Every line of the data below should be repeated exactly, and no picture should be copied.

*** Opening of DATA SEGMENT ***

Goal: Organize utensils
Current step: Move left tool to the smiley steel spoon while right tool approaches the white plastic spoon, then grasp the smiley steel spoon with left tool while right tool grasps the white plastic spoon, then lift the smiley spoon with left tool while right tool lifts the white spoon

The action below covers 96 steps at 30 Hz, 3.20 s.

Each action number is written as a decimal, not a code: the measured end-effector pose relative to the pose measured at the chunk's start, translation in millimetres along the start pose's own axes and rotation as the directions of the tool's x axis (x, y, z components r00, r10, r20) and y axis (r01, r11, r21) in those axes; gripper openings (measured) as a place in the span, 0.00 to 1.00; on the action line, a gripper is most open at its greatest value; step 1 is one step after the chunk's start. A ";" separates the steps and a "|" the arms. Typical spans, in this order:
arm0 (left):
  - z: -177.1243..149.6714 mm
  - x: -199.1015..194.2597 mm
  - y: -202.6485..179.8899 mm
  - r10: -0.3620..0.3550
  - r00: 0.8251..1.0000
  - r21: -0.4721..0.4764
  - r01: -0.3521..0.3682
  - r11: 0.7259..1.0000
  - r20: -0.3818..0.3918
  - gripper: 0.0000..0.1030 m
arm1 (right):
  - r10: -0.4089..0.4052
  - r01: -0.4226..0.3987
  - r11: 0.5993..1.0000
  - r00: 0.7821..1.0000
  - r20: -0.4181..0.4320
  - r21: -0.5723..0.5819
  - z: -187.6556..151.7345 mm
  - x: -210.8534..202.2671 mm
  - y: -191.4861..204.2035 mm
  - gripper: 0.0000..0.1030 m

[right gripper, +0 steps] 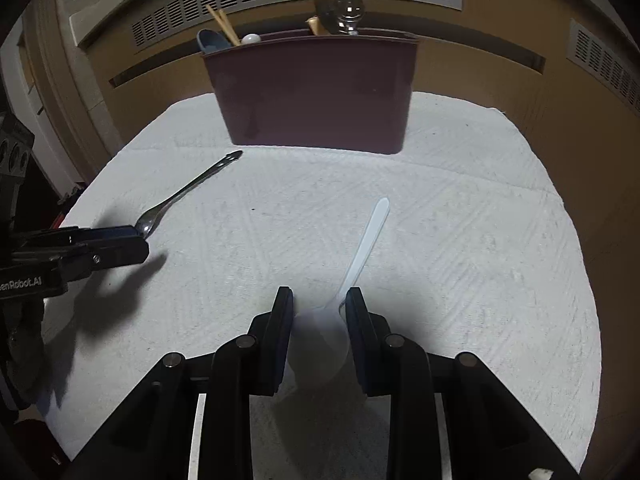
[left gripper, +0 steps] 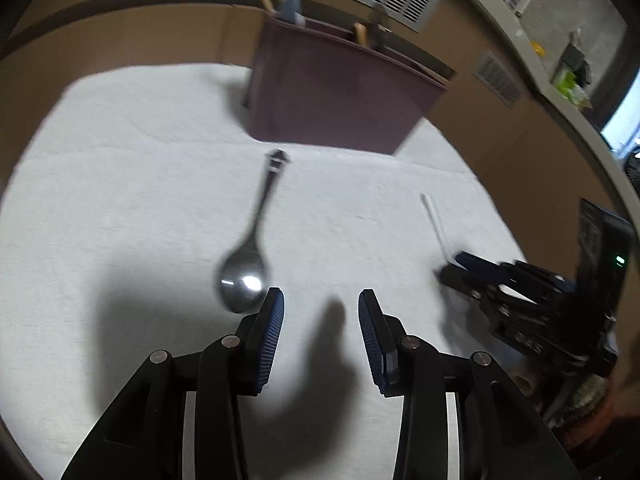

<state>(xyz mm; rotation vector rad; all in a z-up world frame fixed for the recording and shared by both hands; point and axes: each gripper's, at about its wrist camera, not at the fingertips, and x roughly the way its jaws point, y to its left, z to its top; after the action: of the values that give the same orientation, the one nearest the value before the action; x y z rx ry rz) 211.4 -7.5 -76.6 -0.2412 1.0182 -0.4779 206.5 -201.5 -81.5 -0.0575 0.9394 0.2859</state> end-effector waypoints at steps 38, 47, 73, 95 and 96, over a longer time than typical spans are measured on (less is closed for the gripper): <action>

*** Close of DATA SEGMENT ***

### TASK ANSWER:
Goal: Organize utensils
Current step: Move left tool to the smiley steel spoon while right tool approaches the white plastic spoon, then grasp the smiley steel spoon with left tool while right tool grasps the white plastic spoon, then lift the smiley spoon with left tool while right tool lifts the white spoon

The action below covers 96 steps at 30 Hz, 3.20 s.

Each action number is written as a decimal, not a code: the measured end-effector pose relative to the pose measured at the chunk's start, translation in millimetres along the start pose's own axes and rotation as the directions of the tool's x axis (x, y, z components r00, r10, r20) and y axis (r01, r11, r21) in those axes; gripper openings (measured) as a place in the span, 0.00 to 1.00; on the action line, a gripper is most open at its greatest value; step 1 is one step after the chunk's start. A ";" separates the steps and a "|" the arms. Typical spans, in this order:
arm0 (left):
  - z: -177.1243..149.6714 mm
  - x: -199.1015..194.2597 mm
  - y: -202.6485..179.8899 mm
  - r10: -0.3620..0.3550
  - r00: 0.8251..1.0000
  - r21: -0.4721..0.4764
  - r01: -0.3521..0.3682
  - r11: 0.7259..1.0000
  - r20: -0.3818..0.3918
  - gripper: 0.0000..0.1030 m
arm1 (right):
  - r10: -0.4089..0.4052
  - r01: -0.4226..0.3987
  - r11: 0.5993..1.0000
  - r00: 0.7821..1.0000
  - r20: -0.4181..0.4320
  - r21: -0.5723..0.5819
  - z: -187.6556..151.7345 mm
  - x: -210.8534..202.2671 mm
  - y: -191.4861..204.2035 mm
  - gripper: 0.0000..0.1030 m

[right gripper, +0 steps] 
[left gripper, +0 steps] 

<state>(xyz mm; rotation vector rad; all in a z-up world frame fixed for the recording and shared by both hands; point and axes: each gripper's, at about its wrist camera, not at the fingertips, and x roughly the way its jaws point, y to its left, z to its top; after the action: of the values that give the same orientation, the one nearest the value before the action; x y z rx ry rz) 211.4 -7.5 -76.6 -0.2412 1.0182 -0.4779 206.5 -201.5 -81.5 -0.0575 0.9394 0.2859</state> end-effector waypoints at steps 38, 47, 73, 95 and 96, over a longer time than typical spans are measured on (less is closed for the gripper): <action>

That completes the answer.